Die Wahrheit: Kein Prozess
Als K. seinen dreißigsten Geburtstag beging, setzte sich plötzlich sein beinahe unheimlicher beruflicher Aufstieg in Gang.
J emand musste K. protegiert haben, denn ohne dass er etwas Gutes getan hätte, wurde er eines Morgens zum Leiter des Kassenraumes befördert. K. beteuerte seinen Kollegen seine Unschuld. Er beging an diesem Tage seinen dreißigsten Geburtstag; so war nicht ausgeschlossen, dass die Kollegen sich mit ihm einen Spaß erlaubten.
In dieser Hoffnung schickte sich K. in seine Lage, bis er in das Zimmer des Direktors gewiesen wurde. Dieser eröffnete K., dass es seine Richtigkeit habe und er sich für höhere Aufgaben bereithalten solle. Das weckte K.s Ehrgeiz. Tatsächlich wurde er bald Leiter der Niederlassung, in der er bisher Dienst getan, nachdem der Direktor verhaftet worden war, für die Dauer der Ermittlungen beurlaubt wurde und nicht zurückkehrte; man fand seinen leblosen Körper in einem verlassenen Steinbruch außerhalb der Stadt, wo der Unglückliche dem Anschein nach, zermürbt von den nicht enden wollenden Anschuldigungen, den Freitod gesucht hatte.
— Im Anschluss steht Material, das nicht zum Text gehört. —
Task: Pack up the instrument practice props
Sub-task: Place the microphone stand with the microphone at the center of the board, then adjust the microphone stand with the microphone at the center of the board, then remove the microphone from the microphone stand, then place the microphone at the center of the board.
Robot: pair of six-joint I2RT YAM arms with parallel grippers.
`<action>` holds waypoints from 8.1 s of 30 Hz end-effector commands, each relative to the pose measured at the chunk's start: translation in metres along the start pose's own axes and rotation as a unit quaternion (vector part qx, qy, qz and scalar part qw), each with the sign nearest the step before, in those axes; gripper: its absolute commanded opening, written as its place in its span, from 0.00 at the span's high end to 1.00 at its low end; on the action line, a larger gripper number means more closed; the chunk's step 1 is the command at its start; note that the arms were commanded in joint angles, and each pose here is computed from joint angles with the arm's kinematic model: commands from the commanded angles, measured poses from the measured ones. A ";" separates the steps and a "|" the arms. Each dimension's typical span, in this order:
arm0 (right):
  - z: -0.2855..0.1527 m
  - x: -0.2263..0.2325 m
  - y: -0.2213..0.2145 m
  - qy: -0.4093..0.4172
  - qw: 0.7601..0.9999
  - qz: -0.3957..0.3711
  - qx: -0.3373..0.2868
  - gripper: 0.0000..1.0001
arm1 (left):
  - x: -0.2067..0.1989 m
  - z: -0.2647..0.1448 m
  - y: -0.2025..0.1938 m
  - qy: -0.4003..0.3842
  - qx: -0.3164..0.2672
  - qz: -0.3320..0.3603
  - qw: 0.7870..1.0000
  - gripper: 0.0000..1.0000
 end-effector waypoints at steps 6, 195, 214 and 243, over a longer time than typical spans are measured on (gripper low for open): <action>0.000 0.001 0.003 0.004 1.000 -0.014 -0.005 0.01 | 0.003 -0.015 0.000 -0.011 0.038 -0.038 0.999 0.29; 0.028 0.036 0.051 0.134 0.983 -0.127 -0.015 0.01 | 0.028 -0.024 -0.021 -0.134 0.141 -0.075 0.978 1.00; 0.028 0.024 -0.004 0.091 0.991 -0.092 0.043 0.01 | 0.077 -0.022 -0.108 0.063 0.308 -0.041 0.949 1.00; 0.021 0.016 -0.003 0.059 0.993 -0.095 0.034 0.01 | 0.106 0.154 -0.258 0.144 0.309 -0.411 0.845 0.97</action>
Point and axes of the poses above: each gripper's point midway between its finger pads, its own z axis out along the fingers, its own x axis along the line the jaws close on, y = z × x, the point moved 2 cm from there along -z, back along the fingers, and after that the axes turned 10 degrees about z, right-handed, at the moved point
Einige Zeit darauf wurde K. telefonisch verständigt, es habe eine Untersuchung in seiner Angelegenheit stattgefunden; er möge sich in die in der Hauptstadt gelegene Zentrale verfügen. Nachdem er sich am genannten Tag bang dorthin begeben, ein Diener ihn ins oberste Stockwerk geführt und er vor einem Tisch, an dem mehrere Männer saßen, unsicher Posten bezogen hatte, eröffnete man ihm, er sei in den Führungszirkel des Unternehmens aufgenommen. Ein Schwindel überkam K., der das Leben in der Provinz gewohnt war und fürchtete, dass sein berufliches Fortkommen seinem privaten Glück hinderlich sei, zumal er sich bereits seinen Kollegen, zu deren Vorgesetztem er aufgestiegen war, entfremdet hatte.
Eben letzterer Umstand aber erleichterte ihm den Umzug in die neue Umgebung. Mehr und mehr musste K. erkennen, dass es gut um seine Sache bestellt war. Seine Arbeit entschädigte ihn für die Sorgen zu Hause, deren Ursache sie zugleich war; seine Frau und er lebten sich auseinander. Seine Gedanken wurden vollständig von dem Unternehmen beansprucht, insbesondere nachdem er zum Mitglied des Vorstands ernannt worden war. Er kannte keine Verwandten mehr. So kam ihm einmal der Besuch eines Onkels vom Land sehr ungelegen.
Es erwies sich, dass der Mann von der ihm, K., zugewachsenen Machtfülle wusste und mit Worten, aus denen die Angst vor der Schmach eines Bankrotts sprach, ihn, K., um Geld anging. K. schnappte nach Luft, versprach aber, das Erforderliche einzuleiten, und verabschiedete den Onkel, der nie wieder von K. hörte. Seine Frau verließ ihn mit den Kindern, während er zum Vorstandsvorsitzenden aufstieg und seinen Wirkungskreis auf den Staat ausdehnte.
Es gelang ihm, ohne dass ihm jemals der Prozess gemacht worden wäre – schon die Sache mit dem Direktor hatte nie Verdacht erregt –, Minister und schließlich den Kanzler zu lenken, der K. für seine Verdienste den höchsten Orden des Landes verlieh. „Wie ein Held!“, sagte er hinterher, habe er sich gefühlt, ihm war, als würde sein Ruhm ewig leben.